Claro, essas pesquisas não estão dizendo que um grande número de americanos concorda com as teorias conspiratórias mais absurdas sobre o 11/9. Mas elas apontam para um grande poço de dúvidas e desconfiança sobre a versão oficial desses eventos.

Mesmo hoje em dia, teorias da conspiração ainda rondam o mainstream de perto. O celebrado cineasta Spike Lee tinha planejado incluir 30 minutos de entrevistas com “truthers” — pessoas que acreditam que a verdade sobre temas ou eventos importantes está sendo ocultada do público por alguma conspiração poderosa — no episódio final de sua nova minissérie documental, NYC Epicenters: 9/11 → 2021½. Depois dos protestos da crítica, essa parte será cortada antes do lançamento para o grande público. Relatos afirmam que a filmagem dava credibilidade aos ativistas “truthers” que dizem que o World Trade Center foi destruído em uma demolição controlada. Lee também demonstrou em entrevistas ter simpatia por essa teoria.

Esses “truthers” são apenas os teóricos de conspirações mais radicais. O famigerado apresentador de rádio Alex Jones estava entre os primeiros a culpar o governo Bush explicitamente pelos ataques. Aliás, ele fez isso antes mesmo que os ataques acontecessem. Seis semanas antes do 11/9, ele dedicou muitas horas de seu programa Infowars a uma matéria sobre operações “bandeira falsa”, culminando em um alerta de que George W. Bush estava planejando cometer um ato terrorista. Quando as torres caíram, ele declarou ter “98% de certeza” de que a culpa era do governo.

Possivelmente, a primeira figura do mainstream a promover uma versão mais leve dessas teorias foi o gigante literário Gore Vidal. Em um texto polêmico de 7 mil palavras, publicado no Observer em 2002, Vidal acusou a “Junta Bush” de tentar enganar o público “mais simples” como um pretexto para “uma invasão e conquista do Afeganistão há muito contemplada”. Osama Bin Laden, ele afirmou, foi “escolhido por uma questão estética para ser o logo assustador” dessa operação de guerra.
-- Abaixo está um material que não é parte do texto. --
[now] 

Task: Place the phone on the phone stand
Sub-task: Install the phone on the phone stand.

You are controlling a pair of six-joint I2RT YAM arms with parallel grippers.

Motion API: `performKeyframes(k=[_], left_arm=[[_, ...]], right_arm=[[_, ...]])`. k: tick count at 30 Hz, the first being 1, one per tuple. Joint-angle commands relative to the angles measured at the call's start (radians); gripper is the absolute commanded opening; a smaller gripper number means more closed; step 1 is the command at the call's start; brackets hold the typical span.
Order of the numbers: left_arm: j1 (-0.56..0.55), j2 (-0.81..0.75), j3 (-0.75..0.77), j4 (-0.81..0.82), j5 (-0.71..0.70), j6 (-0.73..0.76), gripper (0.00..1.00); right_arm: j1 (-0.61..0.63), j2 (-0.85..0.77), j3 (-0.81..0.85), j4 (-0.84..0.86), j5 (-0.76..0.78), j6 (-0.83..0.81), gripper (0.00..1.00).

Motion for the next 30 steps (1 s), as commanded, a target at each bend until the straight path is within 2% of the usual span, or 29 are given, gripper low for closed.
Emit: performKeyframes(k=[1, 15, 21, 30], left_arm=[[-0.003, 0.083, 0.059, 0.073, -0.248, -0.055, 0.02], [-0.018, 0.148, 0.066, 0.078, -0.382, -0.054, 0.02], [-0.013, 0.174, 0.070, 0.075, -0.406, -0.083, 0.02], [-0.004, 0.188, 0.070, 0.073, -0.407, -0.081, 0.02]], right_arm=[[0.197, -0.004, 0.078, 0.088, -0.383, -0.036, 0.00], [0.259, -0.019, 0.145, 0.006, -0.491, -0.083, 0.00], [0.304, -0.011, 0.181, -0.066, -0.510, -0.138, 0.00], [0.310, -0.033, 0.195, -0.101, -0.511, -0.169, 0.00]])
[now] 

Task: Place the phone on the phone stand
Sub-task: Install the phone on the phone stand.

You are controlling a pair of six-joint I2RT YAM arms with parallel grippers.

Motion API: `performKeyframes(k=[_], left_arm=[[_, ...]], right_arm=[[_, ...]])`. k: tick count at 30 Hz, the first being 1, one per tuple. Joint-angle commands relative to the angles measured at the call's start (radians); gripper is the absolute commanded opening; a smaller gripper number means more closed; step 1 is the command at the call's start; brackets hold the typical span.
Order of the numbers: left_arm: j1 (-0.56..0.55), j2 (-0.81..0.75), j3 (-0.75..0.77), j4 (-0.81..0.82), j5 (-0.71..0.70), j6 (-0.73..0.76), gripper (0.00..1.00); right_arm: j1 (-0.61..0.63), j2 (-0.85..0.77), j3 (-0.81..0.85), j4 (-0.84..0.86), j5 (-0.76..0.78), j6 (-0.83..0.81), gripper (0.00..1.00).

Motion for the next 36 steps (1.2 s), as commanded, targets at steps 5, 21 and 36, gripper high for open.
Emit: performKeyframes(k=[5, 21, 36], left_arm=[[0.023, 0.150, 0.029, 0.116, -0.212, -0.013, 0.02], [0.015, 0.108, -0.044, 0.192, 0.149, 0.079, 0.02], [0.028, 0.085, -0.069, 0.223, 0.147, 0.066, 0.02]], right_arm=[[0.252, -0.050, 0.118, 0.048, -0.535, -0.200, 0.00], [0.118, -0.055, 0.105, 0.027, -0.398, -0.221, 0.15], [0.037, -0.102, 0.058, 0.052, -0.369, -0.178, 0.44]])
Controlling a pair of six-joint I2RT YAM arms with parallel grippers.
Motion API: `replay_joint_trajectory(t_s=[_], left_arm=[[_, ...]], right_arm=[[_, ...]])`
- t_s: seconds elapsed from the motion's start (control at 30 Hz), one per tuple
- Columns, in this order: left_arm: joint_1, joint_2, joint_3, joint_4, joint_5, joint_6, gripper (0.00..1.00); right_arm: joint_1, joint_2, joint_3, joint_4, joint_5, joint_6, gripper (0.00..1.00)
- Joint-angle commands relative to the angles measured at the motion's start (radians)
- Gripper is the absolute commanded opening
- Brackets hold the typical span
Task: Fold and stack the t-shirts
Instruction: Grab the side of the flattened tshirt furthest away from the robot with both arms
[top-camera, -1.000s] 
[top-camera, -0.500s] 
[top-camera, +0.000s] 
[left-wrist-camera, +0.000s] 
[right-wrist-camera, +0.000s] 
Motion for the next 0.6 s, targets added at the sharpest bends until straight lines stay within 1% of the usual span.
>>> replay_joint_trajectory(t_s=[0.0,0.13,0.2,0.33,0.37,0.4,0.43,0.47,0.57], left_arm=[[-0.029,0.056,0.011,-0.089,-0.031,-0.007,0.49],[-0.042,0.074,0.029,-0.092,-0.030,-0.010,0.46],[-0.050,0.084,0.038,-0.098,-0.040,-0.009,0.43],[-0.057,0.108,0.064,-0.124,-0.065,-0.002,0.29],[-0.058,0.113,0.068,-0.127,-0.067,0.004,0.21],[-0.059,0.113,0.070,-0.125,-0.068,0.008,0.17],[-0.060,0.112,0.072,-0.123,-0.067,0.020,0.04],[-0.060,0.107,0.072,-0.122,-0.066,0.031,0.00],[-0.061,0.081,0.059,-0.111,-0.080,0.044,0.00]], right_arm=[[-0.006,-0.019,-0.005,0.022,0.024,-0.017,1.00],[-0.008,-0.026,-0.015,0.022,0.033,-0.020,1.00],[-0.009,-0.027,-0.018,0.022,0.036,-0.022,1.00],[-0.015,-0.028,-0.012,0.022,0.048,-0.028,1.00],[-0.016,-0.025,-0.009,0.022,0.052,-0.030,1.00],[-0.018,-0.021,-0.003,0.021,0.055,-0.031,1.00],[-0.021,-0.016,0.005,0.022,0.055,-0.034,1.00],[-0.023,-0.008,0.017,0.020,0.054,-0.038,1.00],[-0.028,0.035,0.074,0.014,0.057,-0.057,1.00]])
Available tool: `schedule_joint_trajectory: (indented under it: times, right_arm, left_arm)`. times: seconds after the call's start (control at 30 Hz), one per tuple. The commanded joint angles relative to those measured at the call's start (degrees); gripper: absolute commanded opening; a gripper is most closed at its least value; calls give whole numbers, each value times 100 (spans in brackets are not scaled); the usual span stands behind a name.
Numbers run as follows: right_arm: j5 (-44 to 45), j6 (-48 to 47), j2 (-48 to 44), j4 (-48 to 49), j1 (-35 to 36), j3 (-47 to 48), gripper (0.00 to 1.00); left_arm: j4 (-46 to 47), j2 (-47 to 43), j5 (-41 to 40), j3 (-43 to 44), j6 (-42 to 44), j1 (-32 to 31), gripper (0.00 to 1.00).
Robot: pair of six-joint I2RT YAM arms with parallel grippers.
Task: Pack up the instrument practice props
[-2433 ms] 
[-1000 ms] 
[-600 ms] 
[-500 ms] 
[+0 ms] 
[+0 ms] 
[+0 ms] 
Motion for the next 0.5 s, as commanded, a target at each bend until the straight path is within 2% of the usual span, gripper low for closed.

O movimento “truther” do 11 de setembro teve início de fato em 2004. A organização 9/11 Truth divulgou uma declaração pedindo uma investigação do 11 de setembro, alegando que algumas pessoas no governo Bush deliberadamente permitiram que os ataques acontecessem. Ela teve cerca de 200 assinaturas, incluindo figuras políticas de destaque, como Ralph Nader e Van Jones (ainda que ele tenha afirmado desde então que aquele texto não refletia sua opinião).

Enquanto o movimento crescia, surgiu um racha que pode ser expresso por meio de duas siglas: LIHOP (“Let it happen on purpose”, ou “Deixaram acontecer de propósito”) e MIHOP (“Made it happen on purpose”, ou “Fizeram acontecer de propósito”). Dentro de cada corrente, as pessoas acreditavam em uma série de razões para o ataque: para declarar uma guerra, para ganhar dinheiro, para difamar os muçulmanos ou até para dar início a um ritual satânico.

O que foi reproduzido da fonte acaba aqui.